DataTorrent
Language Flags

Translation Disclaimer

HPCwire Enterprise Tech HPCwire Japan


November 14, 2012

Microsoft Taps on Open Source Window


You know the saying… “If you can’t beat ‘em, join ‘em.”

Apparently Redmond is taking this strategy to heart as they revamp their approach to addressing big data in the era of Hadoop.

With Dryad out to dry and a renewed push to find a unique message for enterprises enamored with the elephant, the company had to rethink its strategy—a process that is pushing it closer to the world of open source than it’s had to go in the past.

Microsoft is hoping to bring Hadoop to the Windows platform, both in its on-premise and Azure (cloud) capacity via a partnership with Hortonworks, which Dr. Michael Rys, Principal Program Manager for the SQL Server Engine division, claims was formed because of their close ties to the original Yahoo open source roots. The Hortonworks progress has been rather slow—they’ve been in development on a common solution to suit the Windows masses for well over a year, but according to the Microsoft folks we spoke with this week at the annual Supercomputing Conference (SC12), this is because they want to focus on reliability, high availability and full integration with the tools their customers expect.

The Hadoop implementation for Windows Server and Azure marks a change in pace for Microsoft, which has been developing its own answer to Hadoop designed for its infrastructure and platforms via Dryad since 2006. As interest and adoption possibilities waned, they were forced to drop the project and look to where the real momentum behind Hadoop was coming from—the community and ecosystem that created it. That made Hortonworks an ideal partner since they’re the gatekeepers of the Apache project—and it marked a way for Microsoft to show its commitment to giving back to the open source community that pulled the rug out from under them.

HDInsights, which is the Windows-primed version of Hadoop that Microsoft is nearing some key use cases for, has the goal of bringing in big data business for Windows customers who cling tightly to all the tools and integration that the platform has delivered on for years, most notably System Center, Visual Studio, and ready capabilities in SQL, among other elements.

In what can be seen as something of a concession speech post, the company stated last November in the wake of the Dryad ditch, "Hadoop has emerged as a great platform for analyzing unstructured data or large volumes of data at low cost, which aligns well with Microsoft’s vision for its Information Platform.  It also has a vibrant community of users and developers eager to innovate on this platform.
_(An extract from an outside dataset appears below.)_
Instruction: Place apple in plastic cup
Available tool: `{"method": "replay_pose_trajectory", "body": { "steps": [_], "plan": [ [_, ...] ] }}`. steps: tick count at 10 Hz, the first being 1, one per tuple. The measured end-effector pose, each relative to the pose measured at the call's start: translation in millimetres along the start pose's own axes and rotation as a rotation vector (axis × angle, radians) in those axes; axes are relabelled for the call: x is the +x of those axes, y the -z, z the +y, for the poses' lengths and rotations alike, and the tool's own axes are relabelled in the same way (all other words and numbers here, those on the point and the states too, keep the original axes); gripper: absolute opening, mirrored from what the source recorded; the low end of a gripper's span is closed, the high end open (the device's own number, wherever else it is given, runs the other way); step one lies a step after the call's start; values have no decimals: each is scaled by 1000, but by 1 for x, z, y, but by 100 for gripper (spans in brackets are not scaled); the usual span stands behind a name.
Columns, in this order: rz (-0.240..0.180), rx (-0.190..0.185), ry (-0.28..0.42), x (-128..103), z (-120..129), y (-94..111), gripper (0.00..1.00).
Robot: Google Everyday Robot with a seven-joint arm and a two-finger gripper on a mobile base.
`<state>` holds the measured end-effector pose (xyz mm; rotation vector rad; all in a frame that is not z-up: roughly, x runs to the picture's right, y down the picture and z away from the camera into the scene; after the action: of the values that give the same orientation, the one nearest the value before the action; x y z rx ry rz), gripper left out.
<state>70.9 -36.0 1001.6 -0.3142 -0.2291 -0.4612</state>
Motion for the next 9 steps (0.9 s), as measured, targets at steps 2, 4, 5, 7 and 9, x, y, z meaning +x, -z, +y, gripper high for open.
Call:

Microsoft is keen to not only contribute to this vibrant community, but also help its adoption in the enterprise."

Dryad, which was originally called LINQ to HPC (which already painted the program into the high-end of the computing corner, thus leaving it without the direct commercial appeal Hadoop had) was Microsoft’s vision to build a parallel programming toolset that could work on-site or in their Azure cloud. This was a grand ambition—so grand, in fact, that the HPC/technical computing team was moved into the cloud division—effectively eliminating the company’s direct links to HPC (even if the technical computing team was still developing the same projects). As part of their “all in” with the cloud strategy, a Hadoop-like framework might have fit nicely. The problem was, they didn’t see the market adoption required to get it off the ground.
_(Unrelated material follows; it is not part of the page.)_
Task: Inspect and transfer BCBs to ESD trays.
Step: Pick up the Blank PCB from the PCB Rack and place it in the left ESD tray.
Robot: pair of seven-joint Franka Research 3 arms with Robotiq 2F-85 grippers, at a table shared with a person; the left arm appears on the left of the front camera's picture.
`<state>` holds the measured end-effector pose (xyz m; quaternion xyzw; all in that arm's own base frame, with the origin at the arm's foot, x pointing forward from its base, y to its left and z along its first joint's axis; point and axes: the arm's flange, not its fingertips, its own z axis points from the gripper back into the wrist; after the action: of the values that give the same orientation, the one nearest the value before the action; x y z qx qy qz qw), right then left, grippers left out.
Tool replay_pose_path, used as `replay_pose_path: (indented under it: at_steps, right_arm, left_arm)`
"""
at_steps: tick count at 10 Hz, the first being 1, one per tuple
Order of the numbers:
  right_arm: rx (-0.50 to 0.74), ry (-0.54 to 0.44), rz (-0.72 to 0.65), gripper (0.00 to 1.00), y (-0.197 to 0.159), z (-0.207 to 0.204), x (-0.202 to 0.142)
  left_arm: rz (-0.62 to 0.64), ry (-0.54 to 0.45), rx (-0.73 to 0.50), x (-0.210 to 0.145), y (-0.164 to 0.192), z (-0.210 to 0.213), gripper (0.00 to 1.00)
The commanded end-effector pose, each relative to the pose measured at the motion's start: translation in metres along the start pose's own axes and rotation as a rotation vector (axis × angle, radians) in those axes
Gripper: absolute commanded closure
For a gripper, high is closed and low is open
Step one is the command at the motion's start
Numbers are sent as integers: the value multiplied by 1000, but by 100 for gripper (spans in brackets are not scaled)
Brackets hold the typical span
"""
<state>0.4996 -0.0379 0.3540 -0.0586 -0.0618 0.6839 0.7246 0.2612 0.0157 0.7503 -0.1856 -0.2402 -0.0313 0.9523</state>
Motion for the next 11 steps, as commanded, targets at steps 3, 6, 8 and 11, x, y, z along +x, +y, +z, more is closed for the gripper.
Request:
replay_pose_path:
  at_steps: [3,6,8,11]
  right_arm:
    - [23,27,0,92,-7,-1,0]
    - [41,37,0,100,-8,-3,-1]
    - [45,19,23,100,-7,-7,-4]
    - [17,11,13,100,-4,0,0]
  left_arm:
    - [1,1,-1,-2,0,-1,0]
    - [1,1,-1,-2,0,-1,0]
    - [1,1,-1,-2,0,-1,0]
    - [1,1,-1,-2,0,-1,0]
One can see why Microsoft would be so interested in helping their customers jump the Java ship with Hadoop and MapReduce approaches and it seems there was some surprise that it didn’t all pan out the way they thought it might. However, now that they are working with Hortonworks, they can give the code back to the Apache community to free up other distros from handling all the complex tooling that will make Hadoop Windows-ready. This means they are touching the open source community in a way that might breathe new life into Microsoft’s big data strategy since more of the tentative Windows folks, not eager to leave behind their SQL, Server and other tools behind in exchange for the unfamiliar Java territory, can climb on board with greater ease.

Granted, while Microsoft has the most manpower for a job like this, they’re not the first to move Hadoop closer to the SQL heart. Cloudera, with its Impala release last month helps make this easier—a development that Rys says is something his company is watching carefully.

Rys agreed that the lack of an active community (i.e. Apache) was part of the problem with the Dryad approach, but says that what they developed was technically sound. Although his team was not directly involved with Dryad, he said that it had all the makings of a solid Hadoop alternative for the gads of customers who wanted the familiarity and integration of the tried-and-true Windows platform tools—it just didn’t get the kind of market adoption one might have thought given the emergence of Hadoop as a much-hyped solution.

Rys feels that the Hadoop for Windows move is solid given the open source approach they’ve taken. “As long as the other distros are basing their stuff off the core Apache trunk, they can benefit from this—it’s the whole point,” he said. “We have HDInsights, which is a subset of the Hortonworks platform, and it’s designed from the ground up to work on Windows, but that’s just the first step to get the ball rolling.” He told us they have contributions that go back to the Apache project directly to appease the “many customers who love the Microsoft tools and platforms—who want to program in Visual Studio, use System Center, SQL—they don’t want to go to a completely different world to program, so we’re giving them the ability to use the ecosystem that the Hadoop world provides with all of its capabilities and libraries, but with the manageability, integration and general experience they get with Windows platforms.”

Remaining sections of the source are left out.